- **ABOUT THIS EXERCISE**
Among the entries below, find the lines with "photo" and copy them.

─── INPUT MATERIAL

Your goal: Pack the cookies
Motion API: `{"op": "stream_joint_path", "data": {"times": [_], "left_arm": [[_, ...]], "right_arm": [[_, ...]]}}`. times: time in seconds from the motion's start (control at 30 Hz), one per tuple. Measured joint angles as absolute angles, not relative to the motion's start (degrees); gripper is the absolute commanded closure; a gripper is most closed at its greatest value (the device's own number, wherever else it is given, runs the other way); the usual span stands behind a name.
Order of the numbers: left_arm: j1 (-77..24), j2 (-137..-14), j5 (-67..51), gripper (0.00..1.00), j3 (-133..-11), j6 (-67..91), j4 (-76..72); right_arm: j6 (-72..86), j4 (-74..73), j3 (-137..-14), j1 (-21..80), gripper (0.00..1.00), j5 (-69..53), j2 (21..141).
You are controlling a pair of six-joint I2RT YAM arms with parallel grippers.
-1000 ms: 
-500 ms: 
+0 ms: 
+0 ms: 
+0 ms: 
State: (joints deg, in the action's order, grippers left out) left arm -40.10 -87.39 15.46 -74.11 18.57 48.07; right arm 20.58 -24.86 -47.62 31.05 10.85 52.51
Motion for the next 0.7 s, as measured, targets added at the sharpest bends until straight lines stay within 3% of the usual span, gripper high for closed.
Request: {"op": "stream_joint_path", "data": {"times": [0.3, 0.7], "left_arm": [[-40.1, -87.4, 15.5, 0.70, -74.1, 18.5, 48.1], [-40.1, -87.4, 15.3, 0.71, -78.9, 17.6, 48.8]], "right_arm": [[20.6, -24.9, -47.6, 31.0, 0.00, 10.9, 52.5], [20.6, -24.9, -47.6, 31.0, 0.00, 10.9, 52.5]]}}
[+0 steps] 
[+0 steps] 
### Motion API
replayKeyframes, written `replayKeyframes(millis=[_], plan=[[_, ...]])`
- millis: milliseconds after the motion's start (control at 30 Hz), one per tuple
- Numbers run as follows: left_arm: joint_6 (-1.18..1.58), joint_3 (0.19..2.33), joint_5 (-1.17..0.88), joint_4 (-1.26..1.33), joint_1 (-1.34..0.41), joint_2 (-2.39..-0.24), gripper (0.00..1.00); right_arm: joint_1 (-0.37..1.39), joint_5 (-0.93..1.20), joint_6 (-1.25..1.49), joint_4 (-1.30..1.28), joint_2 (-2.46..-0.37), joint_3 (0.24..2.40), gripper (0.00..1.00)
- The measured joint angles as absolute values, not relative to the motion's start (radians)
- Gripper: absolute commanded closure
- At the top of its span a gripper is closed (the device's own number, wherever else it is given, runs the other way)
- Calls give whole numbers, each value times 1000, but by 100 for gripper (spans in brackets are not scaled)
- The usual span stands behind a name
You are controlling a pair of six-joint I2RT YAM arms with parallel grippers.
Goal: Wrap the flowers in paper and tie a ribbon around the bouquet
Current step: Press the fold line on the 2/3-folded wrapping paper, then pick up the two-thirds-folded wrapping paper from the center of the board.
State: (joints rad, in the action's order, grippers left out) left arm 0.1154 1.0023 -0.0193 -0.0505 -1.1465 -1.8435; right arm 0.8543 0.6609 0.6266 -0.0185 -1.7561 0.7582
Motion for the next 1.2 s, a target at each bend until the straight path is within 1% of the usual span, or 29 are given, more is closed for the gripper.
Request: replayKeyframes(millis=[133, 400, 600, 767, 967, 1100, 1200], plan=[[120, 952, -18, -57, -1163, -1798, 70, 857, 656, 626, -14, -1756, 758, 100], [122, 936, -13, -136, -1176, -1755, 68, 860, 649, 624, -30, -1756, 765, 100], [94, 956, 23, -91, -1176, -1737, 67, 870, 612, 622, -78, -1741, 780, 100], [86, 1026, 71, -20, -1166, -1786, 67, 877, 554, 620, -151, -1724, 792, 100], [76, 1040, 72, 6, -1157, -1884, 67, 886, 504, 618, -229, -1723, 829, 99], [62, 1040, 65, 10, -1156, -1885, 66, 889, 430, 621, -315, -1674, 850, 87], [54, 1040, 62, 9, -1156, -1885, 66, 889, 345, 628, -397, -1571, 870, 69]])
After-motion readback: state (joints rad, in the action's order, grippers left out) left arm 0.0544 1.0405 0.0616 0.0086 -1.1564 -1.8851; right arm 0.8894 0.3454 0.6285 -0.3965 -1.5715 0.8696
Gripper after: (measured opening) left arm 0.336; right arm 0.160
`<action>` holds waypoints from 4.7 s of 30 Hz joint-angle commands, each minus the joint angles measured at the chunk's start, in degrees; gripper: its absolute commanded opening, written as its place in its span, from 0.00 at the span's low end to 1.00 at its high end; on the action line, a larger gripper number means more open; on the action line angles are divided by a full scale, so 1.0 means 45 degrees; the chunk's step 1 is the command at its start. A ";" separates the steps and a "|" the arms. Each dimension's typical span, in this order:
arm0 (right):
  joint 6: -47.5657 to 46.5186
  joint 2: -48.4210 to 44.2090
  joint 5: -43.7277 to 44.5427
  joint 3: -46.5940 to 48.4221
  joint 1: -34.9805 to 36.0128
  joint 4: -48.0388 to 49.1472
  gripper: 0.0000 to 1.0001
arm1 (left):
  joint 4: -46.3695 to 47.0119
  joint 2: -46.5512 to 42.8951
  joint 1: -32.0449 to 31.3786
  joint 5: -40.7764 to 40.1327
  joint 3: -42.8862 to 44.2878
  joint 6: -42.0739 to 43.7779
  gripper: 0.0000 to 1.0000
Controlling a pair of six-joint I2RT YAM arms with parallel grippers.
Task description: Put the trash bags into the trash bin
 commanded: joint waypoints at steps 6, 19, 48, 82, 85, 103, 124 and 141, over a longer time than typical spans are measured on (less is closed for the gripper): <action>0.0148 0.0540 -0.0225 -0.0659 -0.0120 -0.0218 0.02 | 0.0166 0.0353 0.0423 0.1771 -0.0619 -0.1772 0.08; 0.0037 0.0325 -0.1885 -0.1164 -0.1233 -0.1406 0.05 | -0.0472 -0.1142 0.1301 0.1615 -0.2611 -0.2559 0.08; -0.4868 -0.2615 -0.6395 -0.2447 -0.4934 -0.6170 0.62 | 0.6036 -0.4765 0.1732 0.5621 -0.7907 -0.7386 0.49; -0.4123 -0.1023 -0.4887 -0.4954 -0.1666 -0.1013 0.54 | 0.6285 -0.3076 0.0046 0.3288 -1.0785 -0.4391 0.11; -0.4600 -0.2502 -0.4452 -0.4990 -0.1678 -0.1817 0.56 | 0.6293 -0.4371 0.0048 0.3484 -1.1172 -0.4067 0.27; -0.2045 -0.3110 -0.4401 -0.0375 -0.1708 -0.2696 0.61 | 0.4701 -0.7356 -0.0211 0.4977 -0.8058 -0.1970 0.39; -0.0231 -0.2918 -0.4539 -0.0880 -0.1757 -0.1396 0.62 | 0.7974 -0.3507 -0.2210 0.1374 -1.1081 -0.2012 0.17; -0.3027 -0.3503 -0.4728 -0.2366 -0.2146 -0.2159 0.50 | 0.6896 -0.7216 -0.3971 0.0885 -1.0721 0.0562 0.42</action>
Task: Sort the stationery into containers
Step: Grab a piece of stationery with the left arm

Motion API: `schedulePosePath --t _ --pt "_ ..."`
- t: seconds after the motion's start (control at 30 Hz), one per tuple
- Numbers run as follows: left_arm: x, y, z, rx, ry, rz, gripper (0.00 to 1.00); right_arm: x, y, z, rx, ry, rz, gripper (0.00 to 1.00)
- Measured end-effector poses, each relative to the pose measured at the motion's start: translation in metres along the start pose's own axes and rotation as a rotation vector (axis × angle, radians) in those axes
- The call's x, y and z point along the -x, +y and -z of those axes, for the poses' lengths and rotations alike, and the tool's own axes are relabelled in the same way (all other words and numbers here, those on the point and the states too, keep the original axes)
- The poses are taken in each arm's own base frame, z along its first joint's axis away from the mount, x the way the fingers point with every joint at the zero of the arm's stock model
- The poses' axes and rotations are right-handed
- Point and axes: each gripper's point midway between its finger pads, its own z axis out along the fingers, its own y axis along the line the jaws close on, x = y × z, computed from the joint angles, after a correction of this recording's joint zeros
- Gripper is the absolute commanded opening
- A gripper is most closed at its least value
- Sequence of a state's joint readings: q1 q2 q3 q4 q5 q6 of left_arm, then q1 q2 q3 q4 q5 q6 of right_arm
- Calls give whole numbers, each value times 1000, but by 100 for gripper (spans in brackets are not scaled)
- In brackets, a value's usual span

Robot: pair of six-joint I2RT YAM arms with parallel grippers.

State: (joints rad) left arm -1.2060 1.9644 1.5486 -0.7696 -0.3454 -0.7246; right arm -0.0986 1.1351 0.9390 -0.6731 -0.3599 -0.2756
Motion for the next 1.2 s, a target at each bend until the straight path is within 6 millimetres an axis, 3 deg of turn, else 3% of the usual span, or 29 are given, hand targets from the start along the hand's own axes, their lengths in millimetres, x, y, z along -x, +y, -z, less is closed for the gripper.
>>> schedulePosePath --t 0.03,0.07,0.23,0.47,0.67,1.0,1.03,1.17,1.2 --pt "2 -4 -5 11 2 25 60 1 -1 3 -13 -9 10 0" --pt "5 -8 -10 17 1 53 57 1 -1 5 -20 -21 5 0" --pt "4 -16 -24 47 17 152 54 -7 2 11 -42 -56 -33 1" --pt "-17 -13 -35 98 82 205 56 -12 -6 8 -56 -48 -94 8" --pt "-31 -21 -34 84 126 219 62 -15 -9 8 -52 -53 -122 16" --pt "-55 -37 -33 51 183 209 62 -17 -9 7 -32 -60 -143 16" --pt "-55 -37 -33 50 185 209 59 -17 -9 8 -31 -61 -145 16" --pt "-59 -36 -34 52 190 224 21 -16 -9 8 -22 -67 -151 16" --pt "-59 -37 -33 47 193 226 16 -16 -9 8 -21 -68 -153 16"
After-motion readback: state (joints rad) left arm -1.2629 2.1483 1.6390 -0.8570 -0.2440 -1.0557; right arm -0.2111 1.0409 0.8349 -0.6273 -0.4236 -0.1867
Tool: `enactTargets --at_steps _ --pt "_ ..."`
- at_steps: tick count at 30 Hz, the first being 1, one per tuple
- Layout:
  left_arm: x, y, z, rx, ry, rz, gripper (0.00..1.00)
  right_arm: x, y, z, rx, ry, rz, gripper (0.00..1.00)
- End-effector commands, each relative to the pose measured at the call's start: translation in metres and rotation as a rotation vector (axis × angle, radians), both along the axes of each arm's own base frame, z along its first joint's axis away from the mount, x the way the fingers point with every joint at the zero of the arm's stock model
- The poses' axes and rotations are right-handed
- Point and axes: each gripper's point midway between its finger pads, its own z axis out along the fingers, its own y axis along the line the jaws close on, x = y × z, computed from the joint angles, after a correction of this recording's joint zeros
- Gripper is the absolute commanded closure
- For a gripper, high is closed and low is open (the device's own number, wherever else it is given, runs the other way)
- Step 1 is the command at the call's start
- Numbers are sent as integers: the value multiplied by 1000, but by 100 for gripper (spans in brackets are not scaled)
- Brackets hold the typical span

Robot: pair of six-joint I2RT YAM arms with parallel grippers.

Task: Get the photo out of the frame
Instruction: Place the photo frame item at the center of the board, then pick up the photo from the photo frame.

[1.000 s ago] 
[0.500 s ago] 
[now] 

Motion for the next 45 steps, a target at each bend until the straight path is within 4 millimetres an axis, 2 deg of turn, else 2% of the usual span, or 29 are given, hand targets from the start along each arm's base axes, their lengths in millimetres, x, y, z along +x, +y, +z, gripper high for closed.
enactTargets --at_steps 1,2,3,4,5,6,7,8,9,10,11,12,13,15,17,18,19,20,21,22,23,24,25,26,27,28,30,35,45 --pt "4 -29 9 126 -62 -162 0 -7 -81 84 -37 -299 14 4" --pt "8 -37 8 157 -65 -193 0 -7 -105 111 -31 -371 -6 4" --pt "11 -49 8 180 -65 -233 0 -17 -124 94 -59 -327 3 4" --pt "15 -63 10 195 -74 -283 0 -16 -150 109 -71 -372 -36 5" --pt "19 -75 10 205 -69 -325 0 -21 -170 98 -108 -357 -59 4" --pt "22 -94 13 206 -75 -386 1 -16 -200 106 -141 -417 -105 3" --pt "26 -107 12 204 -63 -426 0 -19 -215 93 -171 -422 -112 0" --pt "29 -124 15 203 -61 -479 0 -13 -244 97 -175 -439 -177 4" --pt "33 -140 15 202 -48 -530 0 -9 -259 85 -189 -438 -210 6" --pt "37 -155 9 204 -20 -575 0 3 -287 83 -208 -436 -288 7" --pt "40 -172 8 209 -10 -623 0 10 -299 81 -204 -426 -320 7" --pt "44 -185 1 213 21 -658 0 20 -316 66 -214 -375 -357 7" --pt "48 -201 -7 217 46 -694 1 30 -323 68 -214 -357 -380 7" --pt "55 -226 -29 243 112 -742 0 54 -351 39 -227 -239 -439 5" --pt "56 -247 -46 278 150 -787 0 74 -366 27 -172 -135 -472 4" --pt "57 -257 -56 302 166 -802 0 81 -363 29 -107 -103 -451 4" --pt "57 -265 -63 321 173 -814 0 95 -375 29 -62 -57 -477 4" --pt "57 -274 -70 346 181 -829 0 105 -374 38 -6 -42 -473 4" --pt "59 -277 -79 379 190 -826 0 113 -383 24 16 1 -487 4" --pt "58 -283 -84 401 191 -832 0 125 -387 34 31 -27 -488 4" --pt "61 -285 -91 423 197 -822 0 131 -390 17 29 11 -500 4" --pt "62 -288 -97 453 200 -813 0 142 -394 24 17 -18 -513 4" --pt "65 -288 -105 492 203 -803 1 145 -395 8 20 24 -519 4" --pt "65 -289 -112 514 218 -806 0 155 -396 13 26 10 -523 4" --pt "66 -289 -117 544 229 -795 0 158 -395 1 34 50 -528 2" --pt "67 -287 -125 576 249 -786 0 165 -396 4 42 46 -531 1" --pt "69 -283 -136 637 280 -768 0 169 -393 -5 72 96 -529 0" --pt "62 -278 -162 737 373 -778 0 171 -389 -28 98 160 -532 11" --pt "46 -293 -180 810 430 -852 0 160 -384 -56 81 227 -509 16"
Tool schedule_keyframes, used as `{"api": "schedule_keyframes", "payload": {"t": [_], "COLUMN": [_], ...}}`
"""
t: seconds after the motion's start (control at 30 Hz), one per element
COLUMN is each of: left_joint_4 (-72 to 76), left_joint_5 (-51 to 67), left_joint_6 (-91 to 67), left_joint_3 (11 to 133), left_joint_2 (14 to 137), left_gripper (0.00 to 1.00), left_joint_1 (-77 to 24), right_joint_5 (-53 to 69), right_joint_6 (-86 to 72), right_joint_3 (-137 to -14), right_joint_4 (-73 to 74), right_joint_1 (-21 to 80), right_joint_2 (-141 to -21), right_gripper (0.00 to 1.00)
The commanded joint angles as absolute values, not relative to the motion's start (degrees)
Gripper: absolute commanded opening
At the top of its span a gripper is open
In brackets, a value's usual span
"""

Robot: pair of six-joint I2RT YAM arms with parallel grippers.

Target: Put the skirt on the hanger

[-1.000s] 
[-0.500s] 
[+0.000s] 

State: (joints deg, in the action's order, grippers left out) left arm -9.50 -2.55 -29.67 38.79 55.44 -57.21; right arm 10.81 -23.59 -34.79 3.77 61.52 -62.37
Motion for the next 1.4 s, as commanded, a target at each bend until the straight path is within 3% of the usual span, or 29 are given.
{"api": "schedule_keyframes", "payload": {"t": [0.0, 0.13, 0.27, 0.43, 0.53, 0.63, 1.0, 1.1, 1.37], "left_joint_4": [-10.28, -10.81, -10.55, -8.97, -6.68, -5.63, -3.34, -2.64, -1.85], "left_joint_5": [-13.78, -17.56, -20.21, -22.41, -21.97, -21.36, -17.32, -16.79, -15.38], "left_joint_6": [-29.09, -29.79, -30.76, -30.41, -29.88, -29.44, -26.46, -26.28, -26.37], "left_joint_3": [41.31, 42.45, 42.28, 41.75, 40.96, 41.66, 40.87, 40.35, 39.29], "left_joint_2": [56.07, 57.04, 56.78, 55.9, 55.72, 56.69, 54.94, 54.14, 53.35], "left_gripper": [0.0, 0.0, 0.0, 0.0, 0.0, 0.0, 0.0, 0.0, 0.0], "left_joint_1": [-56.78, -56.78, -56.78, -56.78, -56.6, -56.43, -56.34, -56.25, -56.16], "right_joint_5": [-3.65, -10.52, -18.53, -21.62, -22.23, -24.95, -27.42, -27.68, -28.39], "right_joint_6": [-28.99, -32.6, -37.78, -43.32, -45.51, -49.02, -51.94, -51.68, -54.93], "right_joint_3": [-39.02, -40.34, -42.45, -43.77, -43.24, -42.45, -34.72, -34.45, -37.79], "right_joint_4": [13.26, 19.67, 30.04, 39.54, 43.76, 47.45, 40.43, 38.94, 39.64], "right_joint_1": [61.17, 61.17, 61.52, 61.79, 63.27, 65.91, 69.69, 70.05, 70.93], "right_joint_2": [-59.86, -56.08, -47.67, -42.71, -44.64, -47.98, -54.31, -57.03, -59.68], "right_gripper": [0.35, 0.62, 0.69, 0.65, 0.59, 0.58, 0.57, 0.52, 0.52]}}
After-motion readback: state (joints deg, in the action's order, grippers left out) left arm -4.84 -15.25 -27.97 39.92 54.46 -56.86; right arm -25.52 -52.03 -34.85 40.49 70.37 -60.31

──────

- **SOLUTION**
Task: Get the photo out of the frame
Instruction: Place the photo frame item at the center of the board, then pick up the photo from the photo frame.

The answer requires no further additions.